- [THE PROBLEM]: Since the copy must hold text only, transcribe the data below exactly and omit the images.

- [PROVIDED DATA]:
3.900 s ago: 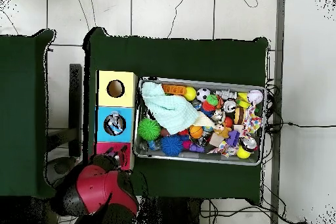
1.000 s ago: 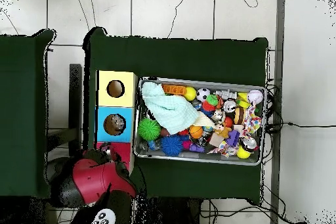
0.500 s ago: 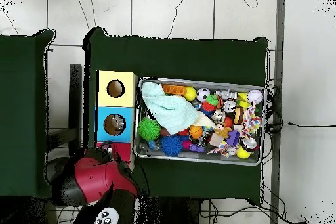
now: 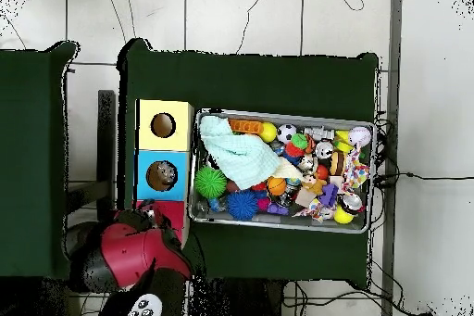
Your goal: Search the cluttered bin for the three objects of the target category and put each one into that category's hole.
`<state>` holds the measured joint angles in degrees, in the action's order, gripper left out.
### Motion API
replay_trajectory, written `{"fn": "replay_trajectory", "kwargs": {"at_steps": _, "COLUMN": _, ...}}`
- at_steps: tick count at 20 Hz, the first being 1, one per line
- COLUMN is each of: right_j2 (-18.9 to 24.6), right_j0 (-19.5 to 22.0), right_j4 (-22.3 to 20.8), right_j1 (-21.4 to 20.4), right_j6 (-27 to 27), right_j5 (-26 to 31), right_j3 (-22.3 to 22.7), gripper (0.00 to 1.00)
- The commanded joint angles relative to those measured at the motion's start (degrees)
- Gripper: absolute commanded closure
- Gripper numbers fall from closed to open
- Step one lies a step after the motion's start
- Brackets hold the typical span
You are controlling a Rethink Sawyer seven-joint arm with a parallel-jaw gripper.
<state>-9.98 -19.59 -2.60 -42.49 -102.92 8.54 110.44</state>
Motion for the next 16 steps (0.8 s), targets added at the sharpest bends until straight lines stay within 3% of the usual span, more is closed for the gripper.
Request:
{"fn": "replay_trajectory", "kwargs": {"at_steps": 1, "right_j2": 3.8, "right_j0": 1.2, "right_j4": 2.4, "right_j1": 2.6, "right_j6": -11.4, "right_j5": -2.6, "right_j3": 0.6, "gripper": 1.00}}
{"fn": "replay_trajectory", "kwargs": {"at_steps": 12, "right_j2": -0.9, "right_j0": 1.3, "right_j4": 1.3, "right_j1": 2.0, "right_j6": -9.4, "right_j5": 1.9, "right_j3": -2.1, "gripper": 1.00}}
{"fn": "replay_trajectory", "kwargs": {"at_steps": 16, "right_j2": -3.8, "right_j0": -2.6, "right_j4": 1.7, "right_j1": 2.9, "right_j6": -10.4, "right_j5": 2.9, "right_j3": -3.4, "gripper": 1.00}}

- [ANSWER]:
3.900 s ago: 
1.000 s ago: 
0.500 s ago: 
now: 
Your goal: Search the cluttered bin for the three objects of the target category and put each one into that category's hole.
`<state>` holds the measured joint angles in degrees, in the action's order, gripper left out.
### Motion API
replay_trajectory, written `{"fn": "replay_trajectory", "kwargs": {"at_steps": _, "COLUMN": _, ...}}`
- at_steps: tick count at 20 Hz, the first being 1, one per line
- COLUMN is each of: right_j2 (-18.9 to 24.6), right_j0 (-19.5 to 22.0), right_j4 (-22.3 to 20.8), right_j1 (-21.4 to 20.4), right_j6 (-27 to 27), right_j5 (-26 to 31), right_j3 (-22.3 to 22.7), gripper (0.00 to 1.00)
- The commanded joint angles relative to those measured at the motion's start (degrees)
- Gripper: absolute commanded closure
- Gripper numbers fall from closed to open
- Step one lies a step after the motion's start
- Brackets hold the typical span
You are controlling a Rethink Sawyer seven-joint arm with a parallel-jaw gripper.
<state>-9.98 -19.59 -2.60 -42.49 -102.92 8.54 110.44</state>
Motion for the next 16 steps (0.8 s), targets added at the sharpest bends until straight lines stay within 3% of the usual span, more is closed for the gripper.
Request:
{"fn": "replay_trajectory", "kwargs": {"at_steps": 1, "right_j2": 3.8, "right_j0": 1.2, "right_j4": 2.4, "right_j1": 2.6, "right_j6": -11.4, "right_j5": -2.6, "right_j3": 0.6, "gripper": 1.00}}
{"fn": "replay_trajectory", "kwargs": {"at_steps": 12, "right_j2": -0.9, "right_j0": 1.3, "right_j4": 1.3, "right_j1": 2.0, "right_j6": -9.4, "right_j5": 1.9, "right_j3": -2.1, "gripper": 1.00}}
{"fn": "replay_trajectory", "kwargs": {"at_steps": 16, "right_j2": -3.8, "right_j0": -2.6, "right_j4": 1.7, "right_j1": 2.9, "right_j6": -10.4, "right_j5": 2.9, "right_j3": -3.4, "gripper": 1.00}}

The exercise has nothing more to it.